**How to complete this task**
Up to and including the line that contains "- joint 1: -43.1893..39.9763", repeat each line of the data exactly, starting from the first.

**Dataset content**
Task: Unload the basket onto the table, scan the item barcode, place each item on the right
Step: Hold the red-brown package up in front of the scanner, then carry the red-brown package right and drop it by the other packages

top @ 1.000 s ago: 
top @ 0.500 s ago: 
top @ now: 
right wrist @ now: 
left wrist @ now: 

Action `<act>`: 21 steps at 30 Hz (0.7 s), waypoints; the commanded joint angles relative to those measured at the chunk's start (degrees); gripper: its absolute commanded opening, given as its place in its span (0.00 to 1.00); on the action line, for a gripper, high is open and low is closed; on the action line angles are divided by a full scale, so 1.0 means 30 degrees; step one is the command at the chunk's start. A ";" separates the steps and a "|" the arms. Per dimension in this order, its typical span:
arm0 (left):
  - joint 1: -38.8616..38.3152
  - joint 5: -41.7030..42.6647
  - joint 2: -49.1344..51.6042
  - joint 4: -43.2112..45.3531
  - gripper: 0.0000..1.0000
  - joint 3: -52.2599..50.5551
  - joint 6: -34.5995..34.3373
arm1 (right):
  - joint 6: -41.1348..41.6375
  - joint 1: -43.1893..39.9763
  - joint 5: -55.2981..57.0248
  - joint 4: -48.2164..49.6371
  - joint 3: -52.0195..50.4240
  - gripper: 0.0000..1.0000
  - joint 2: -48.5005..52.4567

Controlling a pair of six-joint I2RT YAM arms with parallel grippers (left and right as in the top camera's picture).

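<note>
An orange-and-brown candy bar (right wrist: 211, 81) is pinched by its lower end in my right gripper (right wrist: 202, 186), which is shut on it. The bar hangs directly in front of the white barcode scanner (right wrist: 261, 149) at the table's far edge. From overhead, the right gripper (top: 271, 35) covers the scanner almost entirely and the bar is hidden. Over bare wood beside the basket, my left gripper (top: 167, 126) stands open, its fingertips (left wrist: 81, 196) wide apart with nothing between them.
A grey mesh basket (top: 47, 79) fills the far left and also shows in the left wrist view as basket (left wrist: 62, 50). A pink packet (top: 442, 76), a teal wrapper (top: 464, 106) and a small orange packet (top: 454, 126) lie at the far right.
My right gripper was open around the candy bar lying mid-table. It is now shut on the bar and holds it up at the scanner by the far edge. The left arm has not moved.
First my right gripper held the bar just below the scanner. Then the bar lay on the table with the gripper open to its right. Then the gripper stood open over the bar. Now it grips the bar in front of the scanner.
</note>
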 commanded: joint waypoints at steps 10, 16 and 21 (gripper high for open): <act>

**Output for this exercise**
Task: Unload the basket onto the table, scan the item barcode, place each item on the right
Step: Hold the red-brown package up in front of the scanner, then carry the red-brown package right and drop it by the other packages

top @ 1.000 s ago: 
top @ 0.500 s ago: 
top @ now: 
right wrist @ now: 
left wrist @ now: 

Action `<act>`: 21 steps at 30 Hz (0.7 s), waypoints; the commanded joint angles relative to those measured at the chunk's start (degrees); gripper: its absolute commanded opening, given as its place in its span (0.00 to 1.00); on the action line, for a gripper, high is open and low is closed; on the action line angles are divided by a full scale, so 1.0 means 30 degrees; step one is the command at the chunk's start. A ";" separates the steps and a "|" the arms. Per dimension in this order, its typical span:
arm0 (left):
  - joint 1: -38.8616..38.3152
  - joint 5: -41.7030..42.6647
  - joint 2: -49.1344..51.6042
  - joint 4: -43.2112..45.3531
  - gripper: 0.0000..1.0000
  - joint 3: -52.2599..50.5551
  - joint 6: -34.5995..34.3373
arm1 (right):
  - joint 6: -41.1348..41.6375
  - joint 1: -43.1893..39.9763

Work on this exercise is now complete.